▶ _Task to carry out_
Repeat exactly the lines from the first line of the records through the line containing "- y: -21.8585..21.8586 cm", and nothing more.

Stored items:
+ + + + + + +
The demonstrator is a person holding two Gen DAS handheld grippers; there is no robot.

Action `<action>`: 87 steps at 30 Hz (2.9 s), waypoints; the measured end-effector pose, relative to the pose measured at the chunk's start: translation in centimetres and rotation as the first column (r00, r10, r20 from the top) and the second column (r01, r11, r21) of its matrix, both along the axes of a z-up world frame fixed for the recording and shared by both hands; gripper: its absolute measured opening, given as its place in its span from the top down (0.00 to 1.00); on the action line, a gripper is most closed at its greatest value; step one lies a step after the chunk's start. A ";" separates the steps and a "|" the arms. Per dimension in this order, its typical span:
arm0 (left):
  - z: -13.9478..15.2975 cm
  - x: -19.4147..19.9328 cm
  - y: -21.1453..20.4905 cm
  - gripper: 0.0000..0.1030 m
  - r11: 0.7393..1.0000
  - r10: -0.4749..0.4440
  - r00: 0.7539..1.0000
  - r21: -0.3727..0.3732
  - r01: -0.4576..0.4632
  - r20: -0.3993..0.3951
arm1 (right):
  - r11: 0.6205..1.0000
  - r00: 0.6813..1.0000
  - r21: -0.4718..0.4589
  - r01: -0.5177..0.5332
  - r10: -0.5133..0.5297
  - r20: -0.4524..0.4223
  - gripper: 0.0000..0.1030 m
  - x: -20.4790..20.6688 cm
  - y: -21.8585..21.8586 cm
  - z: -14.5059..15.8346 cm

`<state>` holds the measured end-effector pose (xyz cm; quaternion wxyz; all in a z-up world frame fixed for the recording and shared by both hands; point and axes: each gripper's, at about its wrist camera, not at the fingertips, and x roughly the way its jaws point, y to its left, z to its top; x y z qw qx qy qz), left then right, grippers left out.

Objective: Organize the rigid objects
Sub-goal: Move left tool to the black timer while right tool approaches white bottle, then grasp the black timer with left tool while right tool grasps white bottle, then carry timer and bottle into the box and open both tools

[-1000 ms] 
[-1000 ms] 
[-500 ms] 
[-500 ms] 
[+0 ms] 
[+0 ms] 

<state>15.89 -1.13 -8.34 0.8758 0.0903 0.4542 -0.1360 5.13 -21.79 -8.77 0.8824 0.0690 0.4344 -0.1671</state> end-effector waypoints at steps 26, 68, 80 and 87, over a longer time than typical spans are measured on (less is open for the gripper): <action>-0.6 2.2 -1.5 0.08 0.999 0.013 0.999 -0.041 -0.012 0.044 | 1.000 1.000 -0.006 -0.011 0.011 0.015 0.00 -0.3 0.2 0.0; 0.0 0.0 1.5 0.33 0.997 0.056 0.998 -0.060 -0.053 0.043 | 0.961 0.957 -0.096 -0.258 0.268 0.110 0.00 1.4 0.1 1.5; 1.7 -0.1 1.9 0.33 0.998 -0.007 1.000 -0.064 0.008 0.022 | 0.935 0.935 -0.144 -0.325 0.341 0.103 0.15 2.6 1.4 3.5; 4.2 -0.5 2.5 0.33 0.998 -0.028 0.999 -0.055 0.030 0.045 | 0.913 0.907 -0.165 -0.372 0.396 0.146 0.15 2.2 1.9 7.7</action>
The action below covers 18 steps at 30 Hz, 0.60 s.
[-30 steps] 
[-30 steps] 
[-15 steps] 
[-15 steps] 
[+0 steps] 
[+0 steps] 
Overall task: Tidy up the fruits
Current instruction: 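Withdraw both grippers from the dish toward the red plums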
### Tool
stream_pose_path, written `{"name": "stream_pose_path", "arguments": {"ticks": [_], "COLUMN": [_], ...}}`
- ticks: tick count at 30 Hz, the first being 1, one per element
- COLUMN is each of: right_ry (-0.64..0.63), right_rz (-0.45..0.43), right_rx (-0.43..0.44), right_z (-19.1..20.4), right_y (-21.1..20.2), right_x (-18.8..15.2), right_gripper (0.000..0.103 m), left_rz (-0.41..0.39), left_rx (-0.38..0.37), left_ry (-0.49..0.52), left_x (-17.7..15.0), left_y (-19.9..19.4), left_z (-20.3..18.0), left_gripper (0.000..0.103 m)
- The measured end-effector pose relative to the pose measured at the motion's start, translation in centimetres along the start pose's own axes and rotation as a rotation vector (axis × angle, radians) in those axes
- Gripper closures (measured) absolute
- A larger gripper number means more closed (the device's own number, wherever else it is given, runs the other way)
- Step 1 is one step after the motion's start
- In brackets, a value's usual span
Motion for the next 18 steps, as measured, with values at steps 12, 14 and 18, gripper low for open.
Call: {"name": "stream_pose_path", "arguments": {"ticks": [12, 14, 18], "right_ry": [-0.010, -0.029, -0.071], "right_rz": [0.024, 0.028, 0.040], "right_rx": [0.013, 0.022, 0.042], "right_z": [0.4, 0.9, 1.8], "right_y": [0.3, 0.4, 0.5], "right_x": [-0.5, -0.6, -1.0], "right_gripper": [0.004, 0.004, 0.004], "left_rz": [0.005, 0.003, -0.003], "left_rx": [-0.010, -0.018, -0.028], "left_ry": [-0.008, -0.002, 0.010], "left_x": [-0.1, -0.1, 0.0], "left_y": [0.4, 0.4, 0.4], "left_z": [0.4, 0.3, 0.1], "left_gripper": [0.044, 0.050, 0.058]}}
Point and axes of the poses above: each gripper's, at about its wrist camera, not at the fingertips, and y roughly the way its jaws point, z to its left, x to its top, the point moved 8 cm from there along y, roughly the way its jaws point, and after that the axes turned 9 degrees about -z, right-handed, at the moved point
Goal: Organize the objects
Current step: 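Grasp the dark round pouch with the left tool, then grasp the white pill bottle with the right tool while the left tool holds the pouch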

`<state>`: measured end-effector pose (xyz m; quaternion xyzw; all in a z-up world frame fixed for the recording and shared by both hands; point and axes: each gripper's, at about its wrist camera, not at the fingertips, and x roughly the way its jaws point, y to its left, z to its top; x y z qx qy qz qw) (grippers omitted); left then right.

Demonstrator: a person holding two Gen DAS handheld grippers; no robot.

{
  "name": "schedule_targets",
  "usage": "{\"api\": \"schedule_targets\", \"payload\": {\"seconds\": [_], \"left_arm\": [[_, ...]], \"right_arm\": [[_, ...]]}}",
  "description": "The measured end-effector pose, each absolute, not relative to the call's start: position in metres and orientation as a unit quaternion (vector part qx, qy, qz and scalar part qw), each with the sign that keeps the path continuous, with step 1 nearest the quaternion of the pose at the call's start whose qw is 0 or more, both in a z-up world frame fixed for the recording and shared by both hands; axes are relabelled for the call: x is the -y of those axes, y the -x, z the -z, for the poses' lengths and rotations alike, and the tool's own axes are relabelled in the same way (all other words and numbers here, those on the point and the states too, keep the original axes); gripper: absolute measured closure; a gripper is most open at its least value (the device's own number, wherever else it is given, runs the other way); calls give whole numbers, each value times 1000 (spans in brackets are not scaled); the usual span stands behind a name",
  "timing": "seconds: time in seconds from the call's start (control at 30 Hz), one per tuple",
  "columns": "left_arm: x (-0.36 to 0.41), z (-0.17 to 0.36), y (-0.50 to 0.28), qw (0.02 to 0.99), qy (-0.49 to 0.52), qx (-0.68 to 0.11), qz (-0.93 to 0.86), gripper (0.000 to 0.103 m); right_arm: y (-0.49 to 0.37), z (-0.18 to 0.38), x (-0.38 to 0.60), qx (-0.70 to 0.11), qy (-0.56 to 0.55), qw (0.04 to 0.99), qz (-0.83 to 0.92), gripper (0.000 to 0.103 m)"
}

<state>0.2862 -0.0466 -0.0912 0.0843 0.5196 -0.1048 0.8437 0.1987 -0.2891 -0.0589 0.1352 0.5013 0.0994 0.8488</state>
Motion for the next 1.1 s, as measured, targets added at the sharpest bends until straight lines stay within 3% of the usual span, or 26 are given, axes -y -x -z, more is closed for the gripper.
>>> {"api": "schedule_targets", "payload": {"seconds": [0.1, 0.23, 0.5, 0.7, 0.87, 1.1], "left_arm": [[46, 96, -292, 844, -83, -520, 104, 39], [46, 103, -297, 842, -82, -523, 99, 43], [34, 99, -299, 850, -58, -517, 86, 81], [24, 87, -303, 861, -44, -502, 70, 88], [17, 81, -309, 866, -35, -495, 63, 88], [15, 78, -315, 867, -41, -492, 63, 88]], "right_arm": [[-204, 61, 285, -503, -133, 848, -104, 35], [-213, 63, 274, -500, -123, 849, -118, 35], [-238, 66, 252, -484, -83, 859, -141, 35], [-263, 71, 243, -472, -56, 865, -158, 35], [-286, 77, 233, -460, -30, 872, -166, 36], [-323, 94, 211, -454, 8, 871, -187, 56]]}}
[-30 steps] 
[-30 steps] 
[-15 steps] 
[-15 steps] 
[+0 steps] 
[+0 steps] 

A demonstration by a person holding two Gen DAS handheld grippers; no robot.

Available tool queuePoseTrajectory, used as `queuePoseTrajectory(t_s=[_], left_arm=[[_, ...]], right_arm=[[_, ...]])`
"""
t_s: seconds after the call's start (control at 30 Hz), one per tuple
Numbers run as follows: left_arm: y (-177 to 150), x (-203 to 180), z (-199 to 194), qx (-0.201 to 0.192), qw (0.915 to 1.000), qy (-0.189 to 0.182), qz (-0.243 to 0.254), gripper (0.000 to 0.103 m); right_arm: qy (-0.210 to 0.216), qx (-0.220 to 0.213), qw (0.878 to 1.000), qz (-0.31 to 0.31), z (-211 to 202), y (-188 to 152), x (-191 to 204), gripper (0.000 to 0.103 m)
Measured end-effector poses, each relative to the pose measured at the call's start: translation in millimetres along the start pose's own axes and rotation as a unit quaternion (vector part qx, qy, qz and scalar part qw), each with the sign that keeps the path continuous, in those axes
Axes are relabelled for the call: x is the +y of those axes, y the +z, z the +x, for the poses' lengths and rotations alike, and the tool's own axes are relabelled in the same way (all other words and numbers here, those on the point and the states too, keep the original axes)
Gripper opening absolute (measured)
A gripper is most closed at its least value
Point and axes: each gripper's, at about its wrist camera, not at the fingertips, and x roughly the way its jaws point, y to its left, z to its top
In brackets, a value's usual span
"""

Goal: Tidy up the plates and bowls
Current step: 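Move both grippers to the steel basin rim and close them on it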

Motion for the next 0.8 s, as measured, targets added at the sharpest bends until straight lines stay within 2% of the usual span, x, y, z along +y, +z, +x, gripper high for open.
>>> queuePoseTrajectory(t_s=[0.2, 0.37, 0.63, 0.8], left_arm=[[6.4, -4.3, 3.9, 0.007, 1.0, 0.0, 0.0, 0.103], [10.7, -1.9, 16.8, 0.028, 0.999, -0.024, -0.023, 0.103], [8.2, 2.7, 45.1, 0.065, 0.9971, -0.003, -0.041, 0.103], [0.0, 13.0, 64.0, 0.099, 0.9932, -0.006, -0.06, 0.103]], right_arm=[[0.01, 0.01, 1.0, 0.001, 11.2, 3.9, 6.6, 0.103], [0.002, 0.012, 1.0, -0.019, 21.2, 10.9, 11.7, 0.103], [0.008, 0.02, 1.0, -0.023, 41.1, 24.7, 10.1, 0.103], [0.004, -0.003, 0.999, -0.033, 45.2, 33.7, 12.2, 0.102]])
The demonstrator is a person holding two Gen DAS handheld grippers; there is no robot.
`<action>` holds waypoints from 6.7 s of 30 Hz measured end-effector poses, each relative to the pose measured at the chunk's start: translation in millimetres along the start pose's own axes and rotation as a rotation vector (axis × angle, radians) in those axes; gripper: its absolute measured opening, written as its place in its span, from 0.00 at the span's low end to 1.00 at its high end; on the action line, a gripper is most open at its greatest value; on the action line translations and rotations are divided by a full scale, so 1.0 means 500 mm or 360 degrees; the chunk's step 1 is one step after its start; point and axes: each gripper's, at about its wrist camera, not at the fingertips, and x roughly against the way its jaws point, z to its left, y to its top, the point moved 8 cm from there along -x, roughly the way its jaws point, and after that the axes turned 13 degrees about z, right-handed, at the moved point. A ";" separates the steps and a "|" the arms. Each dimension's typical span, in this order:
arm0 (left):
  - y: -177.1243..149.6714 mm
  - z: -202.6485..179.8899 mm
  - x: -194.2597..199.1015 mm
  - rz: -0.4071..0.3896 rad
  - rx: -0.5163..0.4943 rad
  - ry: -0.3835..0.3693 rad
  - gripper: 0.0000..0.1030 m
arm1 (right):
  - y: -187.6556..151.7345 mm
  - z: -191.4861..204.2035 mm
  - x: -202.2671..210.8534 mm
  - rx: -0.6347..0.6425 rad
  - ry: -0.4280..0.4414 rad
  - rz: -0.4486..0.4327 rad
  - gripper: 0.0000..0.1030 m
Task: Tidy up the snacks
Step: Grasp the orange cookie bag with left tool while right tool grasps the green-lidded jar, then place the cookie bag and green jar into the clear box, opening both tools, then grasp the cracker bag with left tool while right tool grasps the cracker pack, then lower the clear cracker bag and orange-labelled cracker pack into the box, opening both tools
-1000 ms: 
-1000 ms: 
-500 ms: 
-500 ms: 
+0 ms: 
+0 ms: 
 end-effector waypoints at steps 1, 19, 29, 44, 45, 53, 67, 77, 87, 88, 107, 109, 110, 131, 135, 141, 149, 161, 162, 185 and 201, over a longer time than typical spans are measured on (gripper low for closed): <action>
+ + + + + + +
▶ _Your solution_
The demonstrator is a person holding two Gen DAS handheld grippers; there is no robot.

Action `<action>`: 87 steps at 30 Hz (2.9 s), waypoints; the measured end-effector pose, relative to the pose measured at the chunk's start: translation in centimetres and rotation as the first column (r00, r10, r20 from the top) and the second column (r01, r11, r21) of its matrix, both along the axes of a z-up world frame fixed for the recording and shared by both hands; gripper: its absolute measured opening, given as its place in its span from the top down (0.00 to 1.00); on the action line, a gripper is most closed at its greatest value; step one lies a step after the chunk's start. A ";" separates the steps and a "|" the arms. Per dimension in this order, its typical span:
arm0 (left):
  - z: -13.9478..15.2975 cm
  - x: -19.4147..19.9328 cm
  - y: -21.1453..20.4905 cm
  - gripper: 0.0000..0.1030 m
  - r11: 0.7393..1.0000
  - r10: -0.4749..0.4440
  - r00: 0.7539..1.0000
  - r21: -0.3727..0.3732
  - r01: -0.4576..0.4632
  - r20: -0.3993..0.3951
arm1 (right):
  - r11: 0.6205..1.0000
  - r00: 0.6813..1.0000
  - r21: -0.4718..0.4589
  - r01: -0.5177..0.5332
  - r10: -0.5133..0.5297
  - r20: -0.4524..0.4223
  - gripper: 0.0000..0.1030 m
  - x: -20.4790..20.6688 cm
  - y: -21.8585..21.8586 cm

The answer requires no additions.